Portulacaria afra commonly know as pork bush, spekboom or elephant’s food is being cultivated globally for the efficient role it plays in carbon sequestration. The succulent plant works as a carbon sponge binding atmospheric carbon that influences climate change on planet earth. By planting more of these indigenous succulents, it will assist in reducing atmospheric carbon levels and in so doing, help to preserve our precious planet.
These are common succulent plants in parts of the Karoo and the subtropical bushveld areas of Southern Africa. Pork bushes grow into large shrubs or small trees and are an important fodder crop for goats and wildlife. They have thick, fleshy stems and branches with brown or red bark. This contrasts strongly with the small, bright green, fleshy leaves with a waxy texture. Small pink or purple flowers appear periodically. Many different forms are cultivated for gardens. Some have cascading growth habits with tiny leaves others have golden or variegated foliage. This ensures that pork bushes can be used for a vast array of garden applications. Drought and heat tolerant but they’re frost sensitive.

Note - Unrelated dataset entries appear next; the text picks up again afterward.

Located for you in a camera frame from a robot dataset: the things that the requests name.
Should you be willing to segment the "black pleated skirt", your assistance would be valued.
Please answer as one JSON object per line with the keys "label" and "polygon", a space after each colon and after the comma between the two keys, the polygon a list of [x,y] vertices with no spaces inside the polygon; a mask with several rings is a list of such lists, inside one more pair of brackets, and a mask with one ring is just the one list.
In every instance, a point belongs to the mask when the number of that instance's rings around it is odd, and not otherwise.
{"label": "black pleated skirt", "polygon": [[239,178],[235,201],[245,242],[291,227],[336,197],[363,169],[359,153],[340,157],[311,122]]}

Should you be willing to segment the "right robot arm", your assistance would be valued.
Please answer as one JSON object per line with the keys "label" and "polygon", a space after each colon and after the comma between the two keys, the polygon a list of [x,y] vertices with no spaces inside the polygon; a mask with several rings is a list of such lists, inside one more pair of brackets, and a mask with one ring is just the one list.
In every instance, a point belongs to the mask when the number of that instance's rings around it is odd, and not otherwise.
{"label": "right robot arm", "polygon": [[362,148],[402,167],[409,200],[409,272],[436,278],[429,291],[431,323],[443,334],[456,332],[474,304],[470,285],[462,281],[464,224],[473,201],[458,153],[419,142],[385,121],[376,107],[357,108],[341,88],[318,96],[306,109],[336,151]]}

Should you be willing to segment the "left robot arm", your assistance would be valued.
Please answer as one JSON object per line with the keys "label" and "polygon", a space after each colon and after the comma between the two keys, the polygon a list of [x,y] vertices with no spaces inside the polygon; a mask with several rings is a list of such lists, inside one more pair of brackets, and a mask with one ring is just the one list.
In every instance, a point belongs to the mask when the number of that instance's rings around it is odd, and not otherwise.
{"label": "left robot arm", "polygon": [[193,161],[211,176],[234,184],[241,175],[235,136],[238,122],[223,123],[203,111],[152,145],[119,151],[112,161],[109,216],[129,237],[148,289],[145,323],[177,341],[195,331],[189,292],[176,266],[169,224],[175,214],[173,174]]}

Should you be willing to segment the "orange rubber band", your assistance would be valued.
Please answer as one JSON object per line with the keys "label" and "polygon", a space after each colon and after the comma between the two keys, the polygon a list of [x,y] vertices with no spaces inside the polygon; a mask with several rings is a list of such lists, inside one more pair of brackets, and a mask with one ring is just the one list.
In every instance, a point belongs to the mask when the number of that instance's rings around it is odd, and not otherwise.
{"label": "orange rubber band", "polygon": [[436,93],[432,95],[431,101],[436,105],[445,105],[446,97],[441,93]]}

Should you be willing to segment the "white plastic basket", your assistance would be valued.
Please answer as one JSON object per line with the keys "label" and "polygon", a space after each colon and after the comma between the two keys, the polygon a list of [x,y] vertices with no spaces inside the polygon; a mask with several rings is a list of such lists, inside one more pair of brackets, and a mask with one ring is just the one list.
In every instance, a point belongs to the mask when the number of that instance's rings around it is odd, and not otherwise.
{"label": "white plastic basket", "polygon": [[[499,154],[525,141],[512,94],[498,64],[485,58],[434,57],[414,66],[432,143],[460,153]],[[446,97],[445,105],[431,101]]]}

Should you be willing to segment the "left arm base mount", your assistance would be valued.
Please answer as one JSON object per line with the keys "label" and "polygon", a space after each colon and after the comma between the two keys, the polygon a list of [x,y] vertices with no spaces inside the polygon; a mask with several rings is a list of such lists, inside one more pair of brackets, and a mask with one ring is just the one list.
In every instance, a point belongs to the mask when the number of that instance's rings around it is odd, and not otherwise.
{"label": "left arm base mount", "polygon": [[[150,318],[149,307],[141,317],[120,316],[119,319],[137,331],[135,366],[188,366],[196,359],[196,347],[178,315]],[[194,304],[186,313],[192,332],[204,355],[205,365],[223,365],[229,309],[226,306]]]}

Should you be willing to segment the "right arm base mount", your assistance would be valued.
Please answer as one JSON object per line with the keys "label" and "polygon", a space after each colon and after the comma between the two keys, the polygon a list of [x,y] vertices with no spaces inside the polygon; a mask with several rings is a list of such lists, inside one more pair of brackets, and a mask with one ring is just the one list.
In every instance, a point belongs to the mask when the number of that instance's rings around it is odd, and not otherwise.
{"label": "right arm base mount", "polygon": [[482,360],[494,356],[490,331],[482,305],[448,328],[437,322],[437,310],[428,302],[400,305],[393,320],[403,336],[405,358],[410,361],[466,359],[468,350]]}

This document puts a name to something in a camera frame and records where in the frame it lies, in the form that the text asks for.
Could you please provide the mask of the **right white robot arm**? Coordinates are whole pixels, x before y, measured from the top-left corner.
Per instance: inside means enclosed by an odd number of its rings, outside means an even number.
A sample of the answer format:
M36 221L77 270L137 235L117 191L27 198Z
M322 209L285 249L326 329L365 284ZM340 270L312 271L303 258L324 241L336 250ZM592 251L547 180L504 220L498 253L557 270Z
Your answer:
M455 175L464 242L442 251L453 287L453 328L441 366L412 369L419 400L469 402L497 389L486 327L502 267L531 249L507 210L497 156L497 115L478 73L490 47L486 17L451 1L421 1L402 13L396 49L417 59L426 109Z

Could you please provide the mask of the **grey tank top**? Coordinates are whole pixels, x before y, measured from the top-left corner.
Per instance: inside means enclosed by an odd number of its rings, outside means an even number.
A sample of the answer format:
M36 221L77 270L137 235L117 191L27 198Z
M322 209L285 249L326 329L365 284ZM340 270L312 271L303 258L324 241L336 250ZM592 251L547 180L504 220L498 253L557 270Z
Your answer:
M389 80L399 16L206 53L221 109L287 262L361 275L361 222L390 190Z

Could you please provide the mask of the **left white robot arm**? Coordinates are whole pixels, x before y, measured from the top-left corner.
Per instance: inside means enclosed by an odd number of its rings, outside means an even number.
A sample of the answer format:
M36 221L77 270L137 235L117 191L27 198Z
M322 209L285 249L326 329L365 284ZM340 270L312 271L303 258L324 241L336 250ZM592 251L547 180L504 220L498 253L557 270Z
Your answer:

Where to plant or grow pork bushes?
– In the succulent garden
– Good for hedges in dry climates
– In pots or containers, either as a single plant or in mixed plantings
– As an indoor plant in bright light conditions
– In indigenous gardens
– In hot, dry places where not much else grows
– In dry shade
– Pendulous forms good for hanging baskets
– Make good bonsai speciemens
Leaves can be eaten, have a sour tart flavour.